The way he gasps for air at the beginning of his talk makes me think he is overwhelmed with so much he needs to say in so little time and we are about to drink water from a fire hydrant.
This is fantastic 🎉!! And I learnt a lot ! Off to finding a company which is at least believe in this
are the slides available? Thanks
Depends on the engineer. My engineers have no interest in learning about the business problems.
Moore Donald Martinez Frank Taylor Angela
12:36 Engineers are dangerous. They dream a lot, but… 😅
too much talking about the problem no solution provided
Well yeah, the subject of the talk was root causes of product failure not product success. His other talks are about how to do it right/better.
If you were patient to listen to the end he spoke about the better way to go about achieving product success. He titled that part Continuous Discovery and Delivery. The third and final segment of his speech.
I need a shorter way. For example a list of root causes is enough.
First lesson: It's impossible to please everyone all the time.

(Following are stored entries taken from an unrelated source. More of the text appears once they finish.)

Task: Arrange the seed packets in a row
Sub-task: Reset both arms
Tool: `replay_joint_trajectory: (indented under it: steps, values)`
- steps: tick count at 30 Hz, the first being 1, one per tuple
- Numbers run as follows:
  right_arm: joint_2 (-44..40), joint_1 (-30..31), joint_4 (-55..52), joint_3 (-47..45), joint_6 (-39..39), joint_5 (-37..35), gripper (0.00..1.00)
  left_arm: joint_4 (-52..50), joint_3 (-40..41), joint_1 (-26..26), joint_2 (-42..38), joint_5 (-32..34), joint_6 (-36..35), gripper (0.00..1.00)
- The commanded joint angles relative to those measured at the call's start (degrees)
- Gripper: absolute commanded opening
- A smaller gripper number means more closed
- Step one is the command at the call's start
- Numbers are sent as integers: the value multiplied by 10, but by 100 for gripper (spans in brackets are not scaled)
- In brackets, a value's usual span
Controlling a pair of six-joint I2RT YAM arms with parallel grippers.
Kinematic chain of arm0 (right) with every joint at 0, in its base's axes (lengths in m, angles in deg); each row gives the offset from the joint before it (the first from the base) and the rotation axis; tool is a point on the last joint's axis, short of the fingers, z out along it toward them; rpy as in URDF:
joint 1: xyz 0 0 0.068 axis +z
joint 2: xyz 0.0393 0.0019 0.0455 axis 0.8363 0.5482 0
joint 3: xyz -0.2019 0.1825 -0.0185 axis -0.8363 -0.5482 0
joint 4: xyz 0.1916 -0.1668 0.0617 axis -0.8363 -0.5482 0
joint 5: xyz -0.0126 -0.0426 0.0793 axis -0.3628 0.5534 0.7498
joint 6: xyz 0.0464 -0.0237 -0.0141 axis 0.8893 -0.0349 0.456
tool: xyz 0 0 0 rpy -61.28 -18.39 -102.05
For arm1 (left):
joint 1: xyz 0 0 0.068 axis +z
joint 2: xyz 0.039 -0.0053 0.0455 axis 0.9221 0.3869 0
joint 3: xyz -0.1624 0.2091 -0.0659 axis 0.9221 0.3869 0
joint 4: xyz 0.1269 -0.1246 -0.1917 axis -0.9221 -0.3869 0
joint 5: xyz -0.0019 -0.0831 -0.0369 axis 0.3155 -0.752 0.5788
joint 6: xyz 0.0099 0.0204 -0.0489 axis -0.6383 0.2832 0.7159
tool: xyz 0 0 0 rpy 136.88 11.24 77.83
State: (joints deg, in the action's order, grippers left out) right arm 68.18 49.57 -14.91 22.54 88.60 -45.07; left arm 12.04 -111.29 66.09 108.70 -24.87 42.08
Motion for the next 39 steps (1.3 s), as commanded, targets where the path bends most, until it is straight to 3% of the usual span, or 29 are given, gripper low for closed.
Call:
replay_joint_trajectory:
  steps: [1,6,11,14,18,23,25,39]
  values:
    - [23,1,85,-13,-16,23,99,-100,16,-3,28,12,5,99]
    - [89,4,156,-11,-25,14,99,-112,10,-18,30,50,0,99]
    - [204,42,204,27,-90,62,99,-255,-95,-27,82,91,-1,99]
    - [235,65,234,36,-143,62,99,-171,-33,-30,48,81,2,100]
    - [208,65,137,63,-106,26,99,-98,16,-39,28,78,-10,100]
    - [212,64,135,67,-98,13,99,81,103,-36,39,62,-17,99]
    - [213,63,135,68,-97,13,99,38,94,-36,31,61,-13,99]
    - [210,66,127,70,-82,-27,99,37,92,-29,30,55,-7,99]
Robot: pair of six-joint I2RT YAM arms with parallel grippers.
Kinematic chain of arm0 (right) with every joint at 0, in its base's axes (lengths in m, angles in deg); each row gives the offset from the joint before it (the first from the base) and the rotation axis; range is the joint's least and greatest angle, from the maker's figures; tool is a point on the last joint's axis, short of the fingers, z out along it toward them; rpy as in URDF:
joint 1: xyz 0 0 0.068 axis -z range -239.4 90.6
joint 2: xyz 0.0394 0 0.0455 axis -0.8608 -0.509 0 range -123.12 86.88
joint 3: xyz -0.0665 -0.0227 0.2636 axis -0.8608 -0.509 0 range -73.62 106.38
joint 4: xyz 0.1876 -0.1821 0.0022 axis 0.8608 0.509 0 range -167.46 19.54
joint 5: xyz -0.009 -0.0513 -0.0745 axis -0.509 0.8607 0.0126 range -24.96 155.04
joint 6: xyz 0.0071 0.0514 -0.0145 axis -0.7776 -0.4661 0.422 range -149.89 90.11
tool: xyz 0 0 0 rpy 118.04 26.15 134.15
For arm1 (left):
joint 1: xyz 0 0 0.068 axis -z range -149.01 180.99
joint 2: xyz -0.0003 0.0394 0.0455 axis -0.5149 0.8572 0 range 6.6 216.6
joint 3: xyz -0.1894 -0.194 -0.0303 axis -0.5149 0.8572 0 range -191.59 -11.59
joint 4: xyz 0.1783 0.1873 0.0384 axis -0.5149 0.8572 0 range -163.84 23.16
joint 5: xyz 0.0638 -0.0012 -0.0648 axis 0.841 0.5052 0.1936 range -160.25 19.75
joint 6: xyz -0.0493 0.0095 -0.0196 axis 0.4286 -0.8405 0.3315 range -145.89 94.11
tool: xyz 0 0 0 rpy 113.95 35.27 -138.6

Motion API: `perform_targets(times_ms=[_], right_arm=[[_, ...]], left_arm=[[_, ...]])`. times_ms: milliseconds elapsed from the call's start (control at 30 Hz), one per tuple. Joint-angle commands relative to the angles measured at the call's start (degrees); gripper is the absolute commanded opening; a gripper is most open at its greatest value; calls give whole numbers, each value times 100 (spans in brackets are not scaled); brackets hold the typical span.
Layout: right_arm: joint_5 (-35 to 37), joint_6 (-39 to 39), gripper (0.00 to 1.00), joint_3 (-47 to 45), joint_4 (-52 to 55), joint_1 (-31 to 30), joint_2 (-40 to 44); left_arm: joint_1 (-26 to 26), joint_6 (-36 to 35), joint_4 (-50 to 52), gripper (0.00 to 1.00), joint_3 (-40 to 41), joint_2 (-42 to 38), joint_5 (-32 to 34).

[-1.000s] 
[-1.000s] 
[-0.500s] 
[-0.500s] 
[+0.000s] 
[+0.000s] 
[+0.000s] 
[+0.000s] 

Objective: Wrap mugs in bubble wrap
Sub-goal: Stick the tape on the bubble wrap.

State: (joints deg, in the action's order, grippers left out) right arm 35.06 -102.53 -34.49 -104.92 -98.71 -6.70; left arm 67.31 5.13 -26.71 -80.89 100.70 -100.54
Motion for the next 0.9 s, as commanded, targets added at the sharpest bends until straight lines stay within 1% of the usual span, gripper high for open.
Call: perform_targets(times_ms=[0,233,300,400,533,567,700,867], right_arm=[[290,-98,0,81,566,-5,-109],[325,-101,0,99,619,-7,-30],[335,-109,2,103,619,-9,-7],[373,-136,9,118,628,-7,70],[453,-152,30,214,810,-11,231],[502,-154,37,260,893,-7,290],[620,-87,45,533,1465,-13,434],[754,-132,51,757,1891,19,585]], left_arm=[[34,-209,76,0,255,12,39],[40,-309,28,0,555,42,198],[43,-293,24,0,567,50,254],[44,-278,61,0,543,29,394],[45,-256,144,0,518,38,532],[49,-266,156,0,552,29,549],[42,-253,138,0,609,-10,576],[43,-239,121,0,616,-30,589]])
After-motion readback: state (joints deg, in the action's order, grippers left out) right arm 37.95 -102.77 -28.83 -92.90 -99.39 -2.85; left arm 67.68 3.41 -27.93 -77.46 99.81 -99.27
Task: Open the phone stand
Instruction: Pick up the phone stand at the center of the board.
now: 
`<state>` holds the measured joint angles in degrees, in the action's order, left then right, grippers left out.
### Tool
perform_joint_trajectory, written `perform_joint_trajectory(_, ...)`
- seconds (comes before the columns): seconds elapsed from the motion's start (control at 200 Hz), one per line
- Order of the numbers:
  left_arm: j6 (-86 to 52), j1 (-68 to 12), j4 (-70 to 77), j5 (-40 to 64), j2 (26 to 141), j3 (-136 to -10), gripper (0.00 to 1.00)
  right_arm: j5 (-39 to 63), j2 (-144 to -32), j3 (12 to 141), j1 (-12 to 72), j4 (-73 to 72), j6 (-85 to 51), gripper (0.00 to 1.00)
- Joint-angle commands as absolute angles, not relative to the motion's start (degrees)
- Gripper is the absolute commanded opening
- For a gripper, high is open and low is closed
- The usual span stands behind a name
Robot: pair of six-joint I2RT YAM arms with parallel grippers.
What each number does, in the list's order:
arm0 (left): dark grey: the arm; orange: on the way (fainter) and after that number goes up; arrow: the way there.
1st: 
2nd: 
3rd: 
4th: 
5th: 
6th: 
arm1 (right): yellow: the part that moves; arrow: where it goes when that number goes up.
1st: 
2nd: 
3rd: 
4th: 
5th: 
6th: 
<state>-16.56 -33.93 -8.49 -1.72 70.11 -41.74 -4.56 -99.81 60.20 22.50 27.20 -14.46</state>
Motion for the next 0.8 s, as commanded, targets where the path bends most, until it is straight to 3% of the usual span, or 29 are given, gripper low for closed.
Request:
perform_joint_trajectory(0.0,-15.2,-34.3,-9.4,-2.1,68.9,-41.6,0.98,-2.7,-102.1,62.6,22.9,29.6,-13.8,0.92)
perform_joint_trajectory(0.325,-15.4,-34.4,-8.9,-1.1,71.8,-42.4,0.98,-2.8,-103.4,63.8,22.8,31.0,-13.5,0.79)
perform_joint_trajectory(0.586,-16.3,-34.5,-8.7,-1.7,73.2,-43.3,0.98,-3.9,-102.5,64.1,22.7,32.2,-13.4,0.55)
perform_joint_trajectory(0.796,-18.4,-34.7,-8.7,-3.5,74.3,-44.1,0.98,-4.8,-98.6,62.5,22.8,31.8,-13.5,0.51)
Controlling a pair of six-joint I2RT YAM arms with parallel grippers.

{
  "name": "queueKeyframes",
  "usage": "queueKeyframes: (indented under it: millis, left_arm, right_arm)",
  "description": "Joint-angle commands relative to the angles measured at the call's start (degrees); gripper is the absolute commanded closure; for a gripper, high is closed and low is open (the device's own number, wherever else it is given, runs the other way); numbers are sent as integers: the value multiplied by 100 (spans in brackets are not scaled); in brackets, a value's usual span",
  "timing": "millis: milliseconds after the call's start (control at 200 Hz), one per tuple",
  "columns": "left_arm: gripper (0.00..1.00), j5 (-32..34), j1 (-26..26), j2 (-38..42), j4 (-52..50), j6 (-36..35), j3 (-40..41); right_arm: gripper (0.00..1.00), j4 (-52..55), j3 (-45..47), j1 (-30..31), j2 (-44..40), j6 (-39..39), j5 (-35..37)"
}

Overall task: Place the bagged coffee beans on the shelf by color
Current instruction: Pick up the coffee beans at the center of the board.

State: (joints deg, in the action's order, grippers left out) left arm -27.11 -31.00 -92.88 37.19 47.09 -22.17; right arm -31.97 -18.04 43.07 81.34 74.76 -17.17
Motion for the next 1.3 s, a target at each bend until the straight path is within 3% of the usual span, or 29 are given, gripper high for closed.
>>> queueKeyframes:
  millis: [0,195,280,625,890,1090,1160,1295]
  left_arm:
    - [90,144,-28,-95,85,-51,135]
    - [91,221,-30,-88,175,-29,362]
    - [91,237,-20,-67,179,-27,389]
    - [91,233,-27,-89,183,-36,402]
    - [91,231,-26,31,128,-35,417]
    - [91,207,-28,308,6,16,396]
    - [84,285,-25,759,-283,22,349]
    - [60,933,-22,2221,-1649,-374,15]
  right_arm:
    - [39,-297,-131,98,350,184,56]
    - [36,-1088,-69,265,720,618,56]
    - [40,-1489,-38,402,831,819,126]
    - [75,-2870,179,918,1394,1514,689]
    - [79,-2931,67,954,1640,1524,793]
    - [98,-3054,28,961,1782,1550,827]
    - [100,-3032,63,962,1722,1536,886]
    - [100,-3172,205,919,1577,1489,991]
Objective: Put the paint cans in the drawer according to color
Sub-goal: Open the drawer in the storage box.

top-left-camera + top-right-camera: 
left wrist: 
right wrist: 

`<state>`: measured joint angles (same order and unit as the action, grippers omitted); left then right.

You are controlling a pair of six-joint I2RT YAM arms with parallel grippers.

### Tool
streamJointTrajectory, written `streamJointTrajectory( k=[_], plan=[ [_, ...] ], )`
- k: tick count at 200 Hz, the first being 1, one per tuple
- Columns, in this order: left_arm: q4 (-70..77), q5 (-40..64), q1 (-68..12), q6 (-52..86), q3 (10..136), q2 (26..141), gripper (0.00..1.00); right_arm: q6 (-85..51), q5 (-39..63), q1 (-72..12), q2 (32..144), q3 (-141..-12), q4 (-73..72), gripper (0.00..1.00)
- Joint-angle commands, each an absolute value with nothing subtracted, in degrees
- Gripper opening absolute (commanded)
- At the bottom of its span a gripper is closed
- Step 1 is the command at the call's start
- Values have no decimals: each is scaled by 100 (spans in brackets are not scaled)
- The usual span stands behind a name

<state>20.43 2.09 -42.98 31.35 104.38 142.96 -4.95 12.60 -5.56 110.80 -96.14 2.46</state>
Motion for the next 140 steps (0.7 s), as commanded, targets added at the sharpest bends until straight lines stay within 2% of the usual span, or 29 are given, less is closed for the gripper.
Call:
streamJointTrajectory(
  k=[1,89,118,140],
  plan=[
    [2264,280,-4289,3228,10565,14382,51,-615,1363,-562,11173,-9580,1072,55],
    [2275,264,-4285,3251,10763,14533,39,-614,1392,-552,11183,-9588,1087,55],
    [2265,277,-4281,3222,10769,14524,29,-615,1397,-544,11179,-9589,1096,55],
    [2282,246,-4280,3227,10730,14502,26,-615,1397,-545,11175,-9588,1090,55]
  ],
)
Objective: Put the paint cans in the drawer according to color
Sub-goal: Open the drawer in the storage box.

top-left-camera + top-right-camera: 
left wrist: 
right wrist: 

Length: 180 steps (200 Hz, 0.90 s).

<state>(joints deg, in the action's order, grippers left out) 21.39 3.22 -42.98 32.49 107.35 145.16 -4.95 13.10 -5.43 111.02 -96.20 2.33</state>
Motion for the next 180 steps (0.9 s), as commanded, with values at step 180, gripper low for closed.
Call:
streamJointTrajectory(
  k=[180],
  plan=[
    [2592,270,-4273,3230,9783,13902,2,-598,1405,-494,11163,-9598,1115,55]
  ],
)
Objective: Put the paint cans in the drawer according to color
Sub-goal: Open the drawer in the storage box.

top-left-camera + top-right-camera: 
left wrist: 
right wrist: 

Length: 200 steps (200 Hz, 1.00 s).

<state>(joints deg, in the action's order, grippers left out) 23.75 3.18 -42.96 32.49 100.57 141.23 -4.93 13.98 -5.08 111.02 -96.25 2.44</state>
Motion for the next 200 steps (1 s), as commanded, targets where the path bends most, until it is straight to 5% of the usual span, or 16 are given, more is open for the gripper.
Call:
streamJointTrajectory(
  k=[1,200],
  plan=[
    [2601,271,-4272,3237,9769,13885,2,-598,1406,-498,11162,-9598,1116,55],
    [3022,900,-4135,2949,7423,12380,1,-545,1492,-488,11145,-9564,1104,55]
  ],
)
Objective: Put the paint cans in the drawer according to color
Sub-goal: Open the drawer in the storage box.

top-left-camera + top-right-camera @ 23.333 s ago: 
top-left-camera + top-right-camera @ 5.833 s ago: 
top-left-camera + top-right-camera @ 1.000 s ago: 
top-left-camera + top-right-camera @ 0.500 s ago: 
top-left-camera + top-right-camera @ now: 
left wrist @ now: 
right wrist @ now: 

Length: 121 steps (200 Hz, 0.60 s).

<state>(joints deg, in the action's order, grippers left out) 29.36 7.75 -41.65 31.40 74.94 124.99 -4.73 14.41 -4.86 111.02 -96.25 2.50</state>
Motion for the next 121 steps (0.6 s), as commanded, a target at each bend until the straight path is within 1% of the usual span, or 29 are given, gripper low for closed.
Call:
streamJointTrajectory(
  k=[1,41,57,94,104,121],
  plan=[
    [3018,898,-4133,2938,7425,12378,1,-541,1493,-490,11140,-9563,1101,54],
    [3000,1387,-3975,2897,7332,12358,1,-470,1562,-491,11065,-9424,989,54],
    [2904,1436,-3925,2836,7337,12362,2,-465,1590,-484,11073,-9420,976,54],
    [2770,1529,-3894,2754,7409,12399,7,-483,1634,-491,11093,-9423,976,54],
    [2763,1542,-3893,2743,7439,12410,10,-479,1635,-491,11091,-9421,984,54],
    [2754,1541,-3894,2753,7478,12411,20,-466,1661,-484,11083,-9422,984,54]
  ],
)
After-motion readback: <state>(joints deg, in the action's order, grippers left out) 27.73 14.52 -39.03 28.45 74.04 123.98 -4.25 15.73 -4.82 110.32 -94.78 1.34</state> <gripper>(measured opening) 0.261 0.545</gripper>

If the speaker talks too much about the solution, then you most likely will complain about what's wrong with the traditional way of building products. Second lesson: If you work in the product space, you're probably not qualified enough if you say things like "too much talking" when you clearly don't have a better solution. Learn how to learn.
lots of problem have the same root cause, but there is no best practices solution. actually its easy: just don't do theses things and you are good to go. so easy. whats next? end world hunger?